• [DIRECTIONS FOR THIS TASK]: Which lines below hold the word "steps"? Copy all of them.

• [DATASET CONTENT]:
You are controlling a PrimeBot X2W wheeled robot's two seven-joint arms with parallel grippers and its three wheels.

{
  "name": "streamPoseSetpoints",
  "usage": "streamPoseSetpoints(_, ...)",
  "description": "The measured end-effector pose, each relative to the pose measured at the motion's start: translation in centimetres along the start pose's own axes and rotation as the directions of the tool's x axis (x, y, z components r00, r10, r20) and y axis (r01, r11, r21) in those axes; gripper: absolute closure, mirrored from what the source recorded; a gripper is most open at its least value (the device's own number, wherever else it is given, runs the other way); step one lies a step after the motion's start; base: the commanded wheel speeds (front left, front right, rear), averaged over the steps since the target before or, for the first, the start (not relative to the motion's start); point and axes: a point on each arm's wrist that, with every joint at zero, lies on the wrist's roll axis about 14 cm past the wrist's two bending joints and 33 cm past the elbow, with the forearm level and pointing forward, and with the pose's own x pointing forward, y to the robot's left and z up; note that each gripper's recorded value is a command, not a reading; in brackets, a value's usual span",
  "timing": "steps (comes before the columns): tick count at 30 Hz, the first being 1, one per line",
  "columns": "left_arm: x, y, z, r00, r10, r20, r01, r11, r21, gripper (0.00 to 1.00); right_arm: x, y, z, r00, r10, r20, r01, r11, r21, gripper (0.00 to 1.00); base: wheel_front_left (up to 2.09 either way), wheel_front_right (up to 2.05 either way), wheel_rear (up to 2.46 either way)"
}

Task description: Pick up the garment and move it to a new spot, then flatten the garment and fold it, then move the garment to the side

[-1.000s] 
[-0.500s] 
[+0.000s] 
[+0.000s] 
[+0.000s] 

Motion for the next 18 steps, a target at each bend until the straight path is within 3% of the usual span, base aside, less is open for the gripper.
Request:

• [RESPONSE]:
  "description": "The measured end-effector pose, each relative to the pose measured at the motion's start: translation in centimetres along the start pose's own axes and rotation as the directions of the tool's x axis (x, y, z components r00, r10, r20) and y axis (r01, r11, r21) in those axes; gripper: absolute closure, mirrored from what the source recorded; a gripper is most open at its least value (the device's own number, wherever else it is given, runs the other way); step one lies a step after the motion's start; base: the commanded wheel speeds (front left, front right, rear), averaged over the steps since the target before or, for the first, the start (not relative to the motion's start); point and axes: a point on each arm's wrist that, with every joint at zero, lies on the wrist's roll axis about 14 cm past the wrist's two bending joints and 33 cm past the elbow, with the forearm level and pointing forward, and with the pose's own x pointing forward, y to the robot's left and z up; note that each gripper's recorded value is a command, not a reading; in brackets, a value's usual span",
  "timing": "steps (comes before the columns): tick count at 30 Hz, the first being 1, one per line",
Motion for the next 18 steps, a target at each bend until the straight path is within 3% of the usual span, base aside, less is open for the gripper.

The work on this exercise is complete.